Côté LR, c’est l’absence de choix qui domine. La tendance orléaniste et centriste l’a en général dirigé jusqu’à maintenant, mais elle n’offre pas de ligne de résistance au macronisme et se désagrège lentement. Le maintien très relatif de ses élus, dû surtout à son implantation et au rejet de Macron, reste fragile ; par ailleurs sa capacité à faire émerger un candidat aux présidentielles reste peu évidente. Parallèlement, le macronisme met son côté centriste et modéré dans une plus grande dépendance culturelle à l’égard du progressisme, bien au-delà de ce que faisait le chiraquisme en son temps. Il va donc falloir choisir. On peut imaginer un glissement plus affirmé de LR vers la droite, qui serait logique. S’il ne se produit pas, on voit en effet mal quelle peut être la base de résistance au macronisme ou à ses successeurs ; à moins que le hasard de le vie politique ne donne naissance à une résurgence du chiraquisme, ce qui ne nous avancerait pas beaucoup. Si en revanche ce glissement à droite se produisait, on peut concevoir que cela lui permette de capter une partie des forces mises en évidence par le zemmourisme, et peut être au-delà. Mais il resterait à trouver une figure de proue, et à étoffer la pensée sous-jacente. Et ensuite le succès supposerait une évolution du RN. C’est donc concevable, mais à ce stade plutôt improbable.

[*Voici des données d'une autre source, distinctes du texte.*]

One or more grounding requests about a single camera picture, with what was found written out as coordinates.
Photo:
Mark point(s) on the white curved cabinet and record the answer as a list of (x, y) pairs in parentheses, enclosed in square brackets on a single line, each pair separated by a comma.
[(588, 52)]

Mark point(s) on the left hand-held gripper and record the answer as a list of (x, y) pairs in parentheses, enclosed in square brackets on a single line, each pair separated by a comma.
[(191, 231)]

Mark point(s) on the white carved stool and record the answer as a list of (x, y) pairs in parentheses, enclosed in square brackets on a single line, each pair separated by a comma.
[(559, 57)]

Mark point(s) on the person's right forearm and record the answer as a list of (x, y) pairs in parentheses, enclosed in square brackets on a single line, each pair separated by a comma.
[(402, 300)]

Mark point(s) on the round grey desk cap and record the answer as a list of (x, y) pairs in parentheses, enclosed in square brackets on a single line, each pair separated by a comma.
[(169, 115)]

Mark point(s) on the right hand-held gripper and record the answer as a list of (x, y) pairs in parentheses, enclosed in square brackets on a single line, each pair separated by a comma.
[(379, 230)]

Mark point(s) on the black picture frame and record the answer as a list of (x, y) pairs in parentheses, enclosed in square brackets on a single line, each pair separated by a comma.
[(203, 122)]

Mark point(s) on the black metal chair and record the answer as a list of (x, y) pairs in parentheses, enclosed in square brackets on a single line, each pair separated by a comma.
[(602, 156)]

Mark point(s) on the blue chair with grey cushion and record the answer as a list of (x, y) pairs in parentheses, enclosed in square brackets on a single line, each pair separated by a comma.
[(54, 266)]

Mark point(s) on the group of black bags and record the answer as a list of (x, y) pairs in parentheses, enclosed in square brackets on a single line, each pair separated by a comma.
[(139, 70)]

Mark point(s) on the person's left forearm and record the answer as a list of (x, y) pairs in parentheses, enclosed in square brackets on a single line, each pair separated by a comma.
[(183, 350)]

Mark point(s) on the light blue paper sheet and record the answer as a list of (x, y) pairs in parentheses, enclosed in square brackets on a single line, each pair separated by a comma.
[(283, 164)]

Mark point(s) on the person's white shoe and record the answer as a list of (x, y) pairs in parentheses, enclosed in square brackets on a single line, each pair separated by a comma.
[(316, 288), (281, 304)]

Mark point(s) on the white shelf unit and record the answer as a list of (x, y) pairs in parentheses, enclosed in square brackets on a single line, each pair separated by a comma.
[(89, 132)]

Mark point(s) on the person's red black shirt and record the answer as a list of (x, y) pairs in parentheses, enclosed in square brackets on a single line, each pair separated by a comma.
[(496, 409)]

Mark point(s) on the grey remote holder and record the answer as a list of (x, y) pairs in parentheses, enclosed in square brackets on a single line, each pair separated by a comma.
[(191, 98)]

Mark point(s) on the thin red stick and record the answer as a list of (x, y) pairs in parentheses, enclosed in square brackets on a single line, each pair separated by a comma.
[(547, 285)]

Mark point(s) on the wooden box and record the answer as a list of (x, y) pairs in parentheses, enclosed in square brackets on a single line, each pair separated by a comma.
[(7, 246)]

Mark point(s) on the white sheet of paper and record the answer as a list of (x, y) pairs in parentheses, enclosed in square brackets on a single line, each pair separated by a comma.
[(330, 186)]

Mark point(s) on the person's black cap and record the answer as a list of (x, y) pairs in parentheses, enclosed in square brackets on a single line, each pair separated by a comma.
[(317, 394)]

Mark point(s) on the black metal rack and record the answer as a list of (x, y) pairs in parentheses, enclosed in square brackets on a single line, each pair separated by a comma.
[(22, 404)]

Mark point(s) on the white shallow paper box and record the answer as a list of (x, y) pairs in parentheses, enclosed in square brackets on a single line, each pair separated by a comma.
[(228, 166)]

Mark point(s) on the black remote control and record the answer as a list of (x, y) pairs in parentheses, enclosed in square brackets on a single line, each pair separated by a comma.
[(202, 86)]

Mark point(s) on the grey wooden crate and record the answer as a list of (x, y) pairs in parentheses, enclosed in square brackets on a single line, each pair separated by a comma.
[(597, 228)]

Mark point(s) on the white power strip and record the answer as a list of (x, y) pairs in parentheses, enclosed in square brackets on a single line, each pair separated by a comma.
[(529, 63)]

Côté Reconquête, le risque est évidemment de disparaître, d’autant que les seules élections d’ici 2027 sont les européennes. La perspective d’une transformation en mouvement consistant et durable n’est pas évidente (même si l’espace politique existe dans l’opinion) ; et cela supposerait des révisions importantes de style, de méthodes, et de corpus d’idées. Certes il pourrait éventuellement profiter de la déception à l’égard des deux précédents - s’ils collaborent trop avec le macronisme ou se montrent sans contenu. Mais cela reste hasardeux ; et la tête de proue qu’est E. Zemmour n’est a priori pas idéale pour vraiment percer, avec ses excès et ses tics intellectuels.
Quant à la ligne politique classique ou conservatrice, qui est au niveau des idées le vrai cœur de la ‘droite’, elle est peu ou mal représentée aujourd’hui. Le RN populiste et bonapartiste en est assez loin ; LR aussi dans une autre genre. Reconquête pouvait apparaître un peu moins éloigné, notamment par son insistance sur la réforme intellectuelle à mener. Mais outre ses limites propres, il est lui aussi assez bonapartiste - comme Zemmour le dit lui-même.
Dans tous les cas, ce qui frappe donc est la faiblesse de l’alternative réelle à droite, tant en termes de crédibilité politique que, plus encore, de contenu.